§ **About this exercise**
Select the lines of the records containing the word "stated" and list them.

§ **Extracted entries**
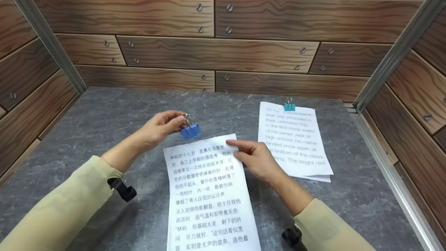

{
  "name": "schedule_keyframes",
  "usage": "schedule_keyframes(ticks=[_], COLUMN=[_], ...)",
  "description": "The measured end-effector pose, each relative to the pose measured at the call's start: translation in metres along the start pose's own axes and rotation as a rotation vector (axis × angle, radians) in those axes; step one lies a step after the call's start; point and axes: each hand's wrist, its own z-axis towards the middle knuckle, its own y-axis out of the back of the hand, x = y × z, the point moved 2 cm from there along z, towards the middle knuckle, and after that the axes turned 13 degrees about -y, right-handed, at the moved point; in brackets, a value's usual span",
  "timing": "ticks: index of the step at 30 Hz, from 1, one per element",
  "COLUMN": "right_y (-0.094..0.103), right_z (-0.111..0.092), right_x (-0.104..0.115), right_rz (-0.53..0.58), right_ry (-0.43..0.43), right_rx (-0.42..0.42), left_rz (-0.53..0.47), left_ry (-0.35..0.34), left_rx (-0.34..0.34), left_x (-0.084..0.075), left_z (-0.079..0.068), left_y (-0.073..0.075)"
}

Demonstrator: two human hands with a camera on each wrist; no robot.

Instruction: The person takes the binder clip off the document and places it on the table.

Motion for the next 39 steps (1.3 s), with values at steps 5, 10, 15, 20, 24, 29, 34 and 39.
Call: schedule_keyframes(ticks=[5,10,15,20,24,29,34,39], right_y=[0.004,0.009,0.014,0.017,0.019,0.020,0.021,0.021], right_z=[0.000,0.002,0.002,0.005,0.007,0.008,0.008,0.008], right_x=[0.000,-0.002,-0.004,-0.008,-0.009,-0.009,-0.010,-0.012], right_rz=[-0.012,-0.007,0.004,0.015,0.026,0.026,0.016,0.016], right_ry=[-0.005,-0.010,-0.015,-0.017,-0.015,-0.014,-0.019,-0.006], right_rx=[-0.018,-0.048,-0.067,-0.088,-0.094,-0.096,-0.103,-0.103], left_rz=[-0.055,-0.020,0.032,0.057,0.061,0.092,0.097,0.093], left_ry=[-0.025,0.012,0.055,0.105,0.136,0.186,0.254,0.288], left_rx=[-0.028,-0.050,-0.085,-0.147,-0.195,-0.214,-0.192,-0.172], left_x=[-0.004,-0.001,0.013,0.030,0.041,0.050,0.060,0.069], left_z=[-0.004,-0.019,-0.040,-0.064,-0.081,-0.096,-0.107,-0.113], left_y=[0.023,0.057,0.093,0.123,0.141,0.156,0.165,0.170])
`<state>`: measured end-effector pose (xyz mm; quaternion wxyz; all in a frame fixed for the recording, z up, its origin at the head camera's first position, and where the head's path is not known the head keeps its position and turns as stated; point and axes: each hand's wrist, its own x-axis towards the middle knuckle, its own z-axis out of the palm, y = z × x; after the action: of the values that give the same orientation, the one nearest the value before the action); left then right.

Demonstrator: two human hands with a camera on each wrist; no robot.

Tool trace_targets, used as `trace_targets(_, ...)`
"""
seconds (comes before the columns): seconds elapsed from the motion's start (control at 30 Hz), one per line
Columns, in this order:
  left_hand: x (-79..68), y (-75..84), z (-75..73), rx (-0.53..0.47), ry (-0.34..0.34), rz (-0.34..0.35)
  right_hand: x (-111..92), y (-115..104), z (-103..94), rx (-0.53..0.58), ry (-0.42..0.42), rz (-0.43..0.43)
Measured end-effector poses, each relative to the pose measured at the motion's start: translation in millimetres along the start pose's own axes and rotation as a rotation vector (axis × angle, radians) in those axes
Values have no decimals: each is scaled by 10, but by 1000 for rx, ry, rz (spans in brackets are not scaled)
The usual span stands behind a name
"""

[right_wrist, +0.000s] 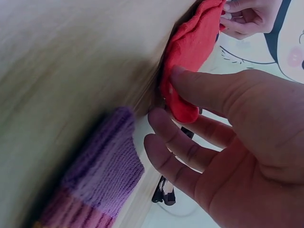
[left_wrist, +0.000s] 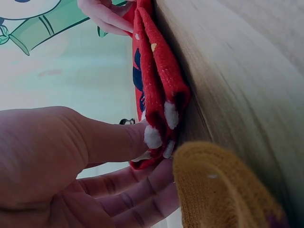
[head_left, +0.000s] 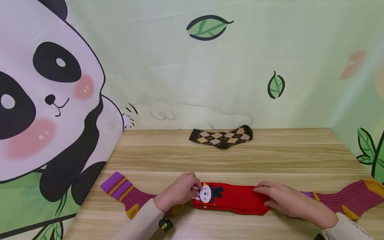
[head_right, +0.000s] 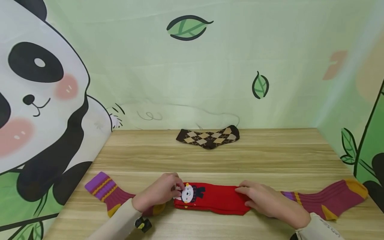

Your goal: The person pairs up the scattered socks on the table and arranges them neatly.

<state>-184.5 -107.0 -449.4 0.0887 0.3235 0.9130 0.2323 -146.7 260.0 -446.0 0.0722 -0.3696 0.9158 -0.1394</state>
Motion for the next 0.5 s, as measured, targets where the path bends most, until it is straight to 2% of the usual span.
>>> trace_targets(0.5,-9,13,-2,27,-6,11,2,-2,-17,-4,-14,-1)
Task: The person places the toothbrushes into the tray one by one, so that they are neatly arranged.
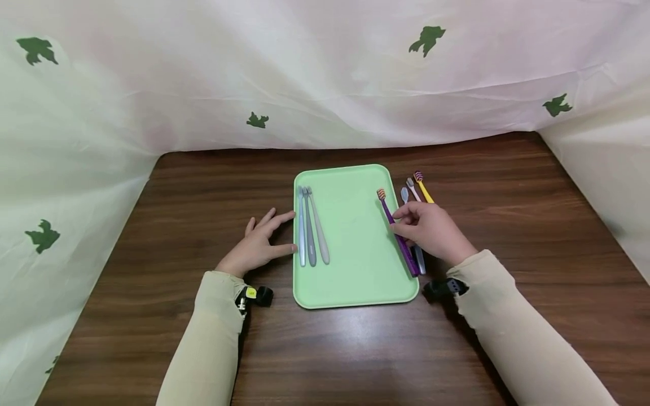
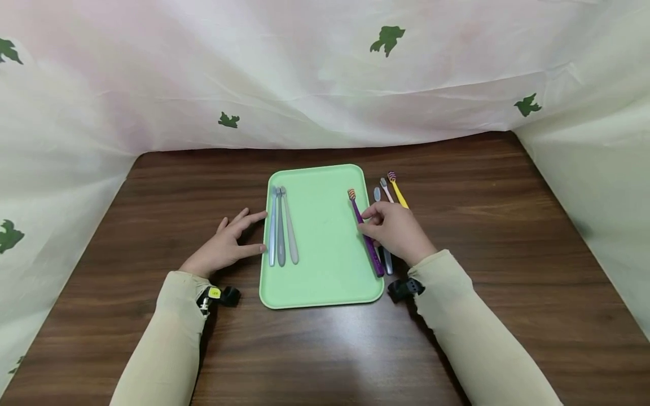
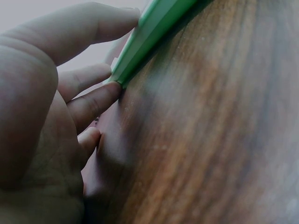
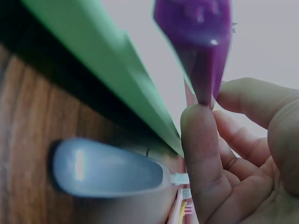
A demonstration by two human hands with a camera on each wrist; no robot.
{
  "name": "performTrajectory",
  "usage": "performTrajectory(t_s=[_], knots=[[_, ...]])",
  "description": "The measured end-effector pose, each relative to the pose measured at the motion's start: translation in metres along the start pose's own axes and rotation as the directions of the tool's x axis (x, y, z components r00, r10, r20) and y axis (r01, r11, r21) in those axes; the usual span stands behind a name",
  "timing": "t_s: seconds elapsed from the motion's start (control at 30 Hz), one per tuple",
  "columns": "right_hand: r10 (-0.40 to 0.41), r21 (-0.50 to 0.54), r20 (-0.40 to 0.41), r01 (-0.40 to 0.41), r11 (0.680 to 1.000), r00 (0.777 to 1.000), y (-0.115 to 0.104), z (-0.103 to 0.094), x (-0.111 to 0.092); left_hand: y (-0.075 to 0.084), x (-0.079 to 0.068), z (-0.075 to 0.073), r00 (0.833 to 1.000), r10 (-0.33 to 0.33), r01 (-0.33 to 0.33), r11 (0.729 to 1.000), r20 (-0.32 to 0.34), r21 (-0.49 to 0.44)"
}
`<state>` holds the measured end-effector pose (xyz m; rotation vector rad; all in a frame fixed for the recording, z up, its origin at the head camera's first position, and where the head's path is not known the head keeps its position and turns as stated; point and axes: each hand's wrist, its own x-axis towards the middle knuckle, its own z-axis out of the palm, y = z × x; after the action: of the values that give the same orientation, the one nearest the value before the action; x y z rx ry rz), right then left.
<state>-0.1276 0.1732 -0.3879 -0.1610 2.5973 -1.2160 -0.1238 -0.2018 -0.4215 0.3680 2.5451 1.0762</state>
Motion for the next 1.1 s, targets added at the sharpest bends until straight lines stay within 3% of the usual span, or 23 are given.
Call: performTrajectory(t_s=[0.43, 1.1], knots=[[-0.085, -0.058, 0.061, 0.088, 0.994, 0.995, -0.020, 0.022, 0.016, -0.003, -0.002, -0.002, 1.000, -0.003, 0.003, 1.000, -0.007, 0.001], [-0.070, -0.018, 0.146, 0.073, 0.997, 0.987, -0.054, 0.045, 0.044, 0.000, 0.001, -0.001, 1.000, 0.000, 0.000, 1.000, -0.004, 0.002]])
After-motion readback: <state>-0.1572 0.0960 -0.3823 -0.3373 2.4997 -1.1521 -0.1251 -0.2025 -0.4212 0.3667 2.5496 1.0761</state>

§ **Task response**
`<state>`: measured end-effector pose (xyz mm; quaternion wxyz; all in a frame fixed for the recording, z up, its origin at the head camera's first position, and where the head's path is not known the head keeps its position and turns as stated; point and axes: each hand's wrist, its own x-axis towards the middle knuckle, its own z-axis out of the palm, y = z × x; after the action: of the values that give the same orientation, the one nearest the value before the action); left then right.
`<state>` holds the measured end-effector pose (xyz m; rotation vector rad; all in a frame fixed for the recording, z up, its origin at the head camera's first position, and where the head's path is not known the head keeps its position and turns as stated; point and axes: each hand's wrist, its own x-axis towards the middle knuckle, its own z-axis out of the palm, y = z × x; after the action: of the values that give the same orientation, the one nearest the value before the action; x y z rx ry rz), right then left.

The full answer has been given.